Please copy the data below exactly; none of the pictures in it belong in the copy.

※

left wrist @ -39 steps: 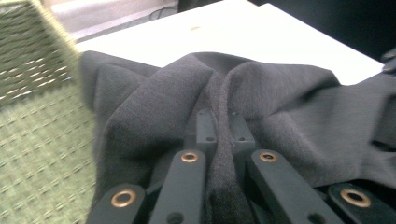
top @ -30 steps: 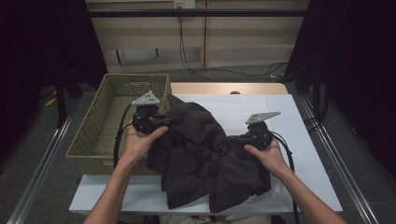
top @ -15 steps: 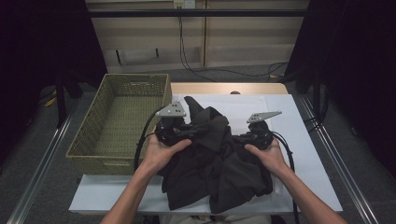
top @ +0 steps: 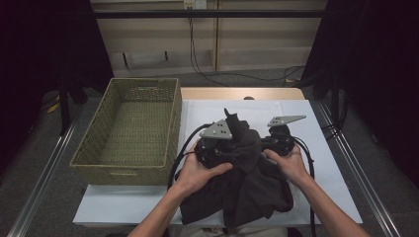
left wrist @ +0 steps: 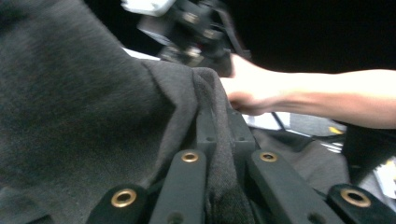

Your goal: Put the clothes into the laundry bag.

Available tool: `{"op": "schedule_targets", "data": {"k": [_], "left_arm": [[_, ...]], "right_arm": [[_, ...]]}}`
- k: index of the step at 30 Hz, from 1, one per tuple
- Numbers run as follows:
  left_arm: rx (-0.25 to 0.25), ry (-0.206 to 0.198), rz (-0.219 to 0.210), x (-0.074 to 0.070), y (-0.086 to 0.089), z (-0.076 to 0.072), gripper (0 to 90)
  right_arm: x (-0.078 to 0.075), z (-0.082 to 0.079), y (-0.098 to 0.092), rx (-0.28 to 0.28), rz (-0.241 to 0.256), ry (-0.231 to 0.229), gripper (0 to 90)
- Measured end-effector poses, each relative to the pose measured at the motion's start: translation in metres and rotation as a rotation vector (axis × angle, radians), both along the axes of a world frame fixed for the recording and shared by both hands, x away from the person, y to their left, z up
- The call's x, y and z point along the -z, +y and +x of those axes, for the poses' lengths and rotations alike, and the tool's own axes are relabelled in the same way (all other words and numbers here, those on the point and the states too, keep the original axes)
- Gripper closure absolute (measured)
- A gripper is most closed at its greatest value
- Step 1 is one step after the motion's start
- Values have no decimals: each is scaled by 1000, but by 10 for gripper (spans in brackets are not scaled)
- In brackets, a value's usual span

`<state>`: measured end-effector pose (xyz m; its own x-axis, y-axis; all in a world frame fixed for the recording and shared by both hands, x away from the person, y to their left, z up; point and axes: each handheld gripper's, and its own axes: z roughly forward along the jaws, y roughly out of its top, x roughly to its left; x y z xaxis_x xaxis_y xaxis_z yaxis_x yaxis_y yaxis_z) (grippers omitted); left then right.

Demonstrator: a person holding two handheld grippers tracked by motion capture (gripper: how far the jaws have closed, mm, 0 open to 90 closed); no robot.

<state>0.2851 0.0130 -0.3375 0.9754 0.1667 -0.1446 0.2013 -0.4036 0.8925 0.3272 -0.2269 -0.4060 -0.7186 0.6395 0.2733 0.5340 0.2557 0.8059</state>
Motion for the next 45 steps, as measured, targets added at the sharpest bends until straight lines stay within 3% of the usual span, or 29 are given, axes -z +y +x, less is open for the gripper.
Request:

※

- **Solved problem**
left wrist @ -39 steps: 
top @ -30 steps: 
top @ -15 steps: 
top @ +0 steps: 
left wrist @ +0 steps: 

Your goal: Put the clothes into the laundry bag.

Available tool: `{"op": "schedule_targets", "data": {"k": [_], "left_arm": [[_, ...]], "right_arm": [[_, ...]]}}`
- k: index of the step at 30 Hz, from 1, one per tuple
- Numbers run as follows:
  left_arm: rx (-0.25 to 0.25), ry (-0.206 to 0.198), rz (-0.219 to 0.210), x (-0.074 to 0.070), y (-0.086 to 0.089), z (-0.076 to 0.072), gripper (0 to 90)
  right_arm: x (-0.078 to 0.075), z (-0.082 to 0.079), y (-0.098 to 0.092), rx (-0.28 to 0.28), rz (-0.241 to 0.256), ry (-0.231 to 0.229), gripper (0 to 90)
- Measured end-effector poses, each relative to the pose measured at the motion's start: translation in metres and rotation as a rotation vector (axis × angle, radians), both along the axes of a world frame fixed for the recording and shared by both hands, x away from the person, y to their left, z up
- The call's x, y and z point along the -z, +y and +x of those axes, for the poses' lengths and rotations alike, and the tool's own axes are relabelled in the same way (all other words and numbers here, those on the point and the states too, keep the original axes)
- Gripper closure absolute (measured)
- A gripper is most closed at its greatest value
- Step 1 is one step after the motion's start
- Values have no decimals: each is scaled by 1000, but by 10 for gripper (spans in brackets are not scaled)
- In brackets, a value's usual span

`<state>`: measured end-effector pose (xyz m; its own x-axis, y-axis; all in a world frame fixed for the recording and shared by both hands, x away from the person, y to their left, z up; point and axes: each handheld gripper's, and its own axes: z roughly forward along the jaws, y roughly out of its top, x roughly to its left; x y z xaxis_x xaxis_y xaxis_z yaxis_x yaxis_y yaxis_z) (grippers omitted); left then right.

Demonstrator: a person holding two handheld grippers tracked by motion capture (gripper: how far the jaws have closed, mm, 0 open to 90 closed); no robot.

<state>0.2851 0.0130 -0.3375 0.9754 0.1667 -0.1446 0.2013 -0.4036 0.8925 0.3272 -0.2269 -0.4060 -0.7186 0.6395 0.2733 0.5340 0.2557 0.8059</state>
Motion for the next 45 steps, as measured, targets added at the sharpest bends until straight lines stay within 3% of the usual span, or 29 are given, axes -z +y +x, less is open for the gripper.
Request:

The work on this exercise is finished.